Untuk mendukung hukuman mati berdasarkan undang-undang Carolina Utara, jaksa harus menunjukkan dugaan kejahatan Hicks memiliki faktor yang memberatkan — dalam kasus ini, salah satu pembunuhan dilakukan pada pembunuhan kedua, dan bahwa tindakan kekerasan dilakukan pada tindakan kedua. kekerasan.
Surat perintah penggeledahan termasuk selusin senjata api yang ditemukan dari unit apartemen yang ditempati Hicks bersama istrinya, selain pistol yang dia bawa ketika dia menyerahkan diri setelah penembakan.
Hicks, yang menganggur dan mengambil kelas community college untuk menjadi pengacara, memposting secara online bahwa dia adalah seorang ateis dan pendukung setia hak Amandemen Kedua untuk memanggul senjata.

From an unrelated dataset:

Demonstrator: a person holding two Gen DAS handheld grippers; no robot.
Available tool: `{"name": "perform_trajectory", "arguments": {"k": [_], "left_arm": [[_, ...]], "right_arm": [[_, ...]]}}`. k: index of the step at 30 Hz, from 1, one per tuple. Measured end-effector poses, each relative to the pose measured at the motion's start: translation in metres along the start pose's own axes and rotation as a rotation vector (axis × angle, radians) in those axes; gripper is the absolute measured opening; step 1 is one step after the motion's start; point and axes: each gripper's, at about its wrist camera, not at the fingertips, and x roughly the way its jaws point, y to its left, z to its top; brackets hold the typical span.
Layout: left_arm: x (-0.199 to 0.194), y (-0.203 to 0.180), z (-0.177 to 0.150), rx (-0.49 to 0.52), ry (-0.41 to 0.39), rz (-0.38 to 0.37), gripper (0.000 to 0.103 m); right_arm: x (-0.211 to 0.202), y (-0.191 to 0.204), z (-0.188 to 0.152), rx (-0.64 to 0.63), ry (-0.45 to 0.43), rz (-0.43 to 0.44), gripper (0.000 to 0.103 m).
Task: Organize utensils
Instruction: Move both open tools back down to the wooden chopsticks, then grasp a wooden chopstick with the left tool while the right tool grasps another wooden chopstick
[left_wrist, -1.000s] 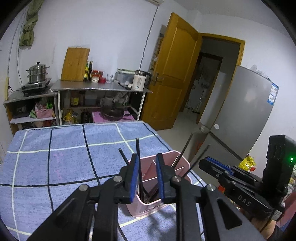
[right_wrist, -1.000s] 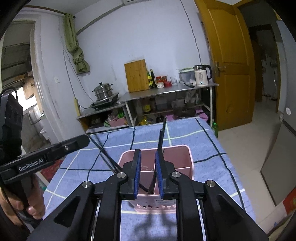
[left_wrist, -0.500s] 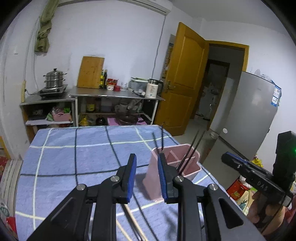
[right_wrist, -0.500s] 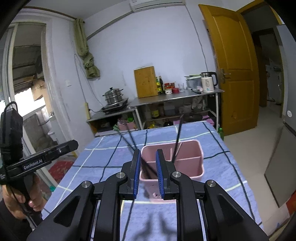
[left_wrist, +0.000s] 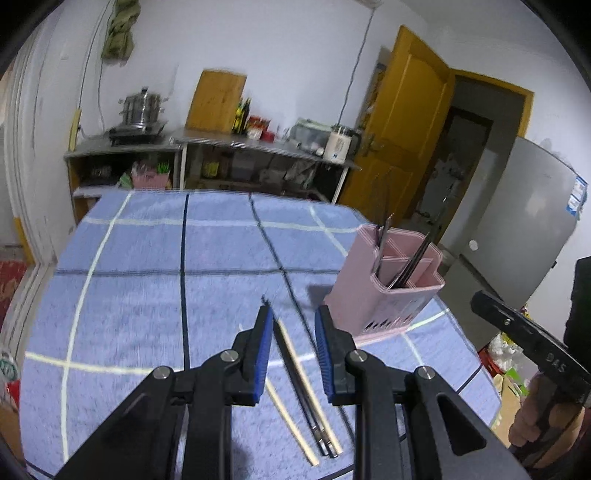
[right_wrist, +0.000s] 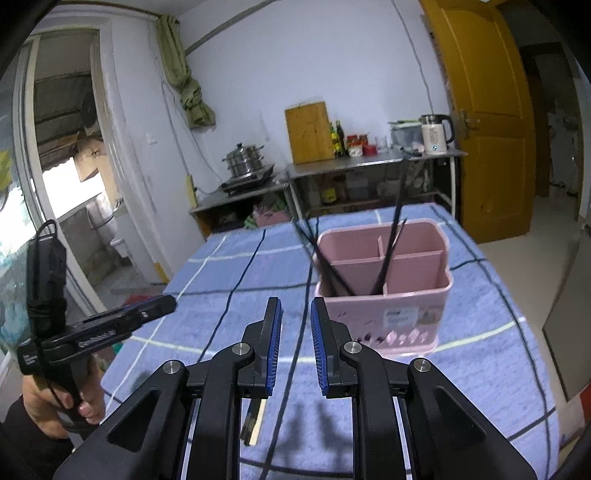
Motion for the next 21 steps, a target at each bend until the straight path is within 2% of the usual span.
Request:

Tetangga menggambarkannya sebagai orang yang pemarah dan sering mengkonfrontasinya tentang parkir atau musik keras, terkadang dengan pistol di pinggulnya. Postingan media sosialnya sering membahas senjata api, termasuk foto pistol kaliber .38 yang diposting. Dia memiliki izin negara yang mengizinkan dia membawa senjata api tersembunyi secara legal.
Hicks ditahan di penjara negara bagian di Raleigh menunggu persidangan.